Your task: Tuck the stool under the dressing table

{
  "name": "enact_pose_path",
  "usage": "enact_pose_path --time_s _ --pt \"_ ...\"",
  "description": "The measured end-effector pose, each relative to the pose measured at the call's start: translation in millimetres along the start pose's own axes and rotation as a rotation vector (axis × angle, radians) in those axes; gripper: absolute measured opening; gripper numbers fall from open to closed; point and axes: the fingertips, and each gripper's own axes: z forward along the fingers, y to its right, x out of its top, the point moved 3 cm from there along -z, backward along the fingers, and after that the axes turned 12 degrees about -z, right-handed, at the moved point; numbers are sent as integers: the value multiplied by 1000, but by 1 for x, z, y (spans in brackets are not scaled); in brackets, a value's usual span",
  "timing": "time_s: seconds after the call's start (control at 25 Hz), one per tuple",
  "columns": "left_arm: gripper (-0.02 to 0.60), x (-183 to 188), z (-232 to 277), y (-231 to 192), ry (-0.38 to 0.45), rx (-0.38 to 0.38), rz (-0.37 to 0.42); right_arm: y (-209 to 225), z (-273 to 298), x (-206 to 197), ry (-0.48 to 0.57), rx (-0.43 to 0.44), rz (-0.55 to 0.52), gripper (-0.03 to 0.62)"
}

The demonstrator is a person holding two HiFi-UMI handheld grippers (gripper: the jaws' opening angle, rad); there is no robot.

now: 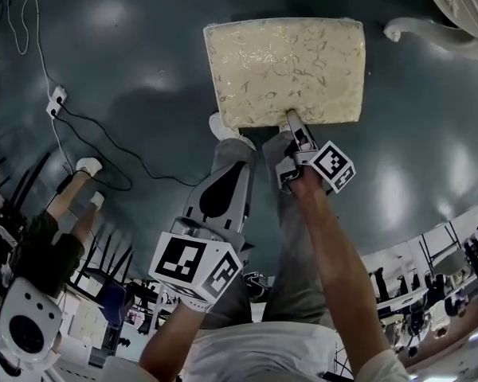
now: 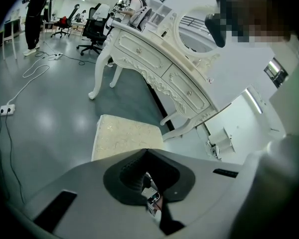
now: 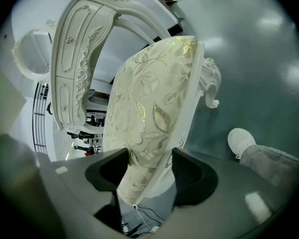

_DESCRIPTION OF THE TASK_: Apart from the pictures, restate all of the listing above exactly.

_SOLUTION_:
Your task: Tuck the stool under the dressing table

{
  "name": "enact_pose_path",
  "usage": "enact_pose_path --time_s _ --pt \"_ ...\"",
  "description": "The measured end-effector pose, each relative to the pose measured at the call's start: translation in millimetres along the start pose's own axes and rotation as a rotation vector (axis × angle, radians) in those axes; gripper: absolute measured opening; gripper numbers fall from open to closed; point and axes: the fingertips, and each gripper's own axes: z forward along the fingers, y to its right, x out of its top, the point moved 3 cm from there along -z, backward along the fingers, and after that the axes turned 12 degrees about -z, right-handed, at the moved point; numbers are sent as integers: the value multiplied by 1000, but by 1 for x, z, y (spans in brackets are not scaled); in brackets, a value's usual span",
  "timing": "time_s: seconds after the call's start (control at 25 Hz), one per tuple",
  "columns": "left_arm: gripper (-0.02 to 0.60), x (-183 to 188), z (-232 to 277), y (-231 to 192), ry (-0.38 to 0.45), rx (-0.38 to 0.38), rz (-0.37 to 0.42); right_arm: y (-209 to 225), z (-273 to 298), x (-206 to 197), ry (-0.48 to 0.57), rx (-0.43 to 0.44), rz (-0.55 to 0.52), gripper (-0.03 to 0.62)"
}

The demonstrator is a person holding two HiFi-UMI handheld grippers (gripper: the jaws' opening angle, rad); there is no robot.

now: 
now: 
now: 

That concludes the output for this exercise.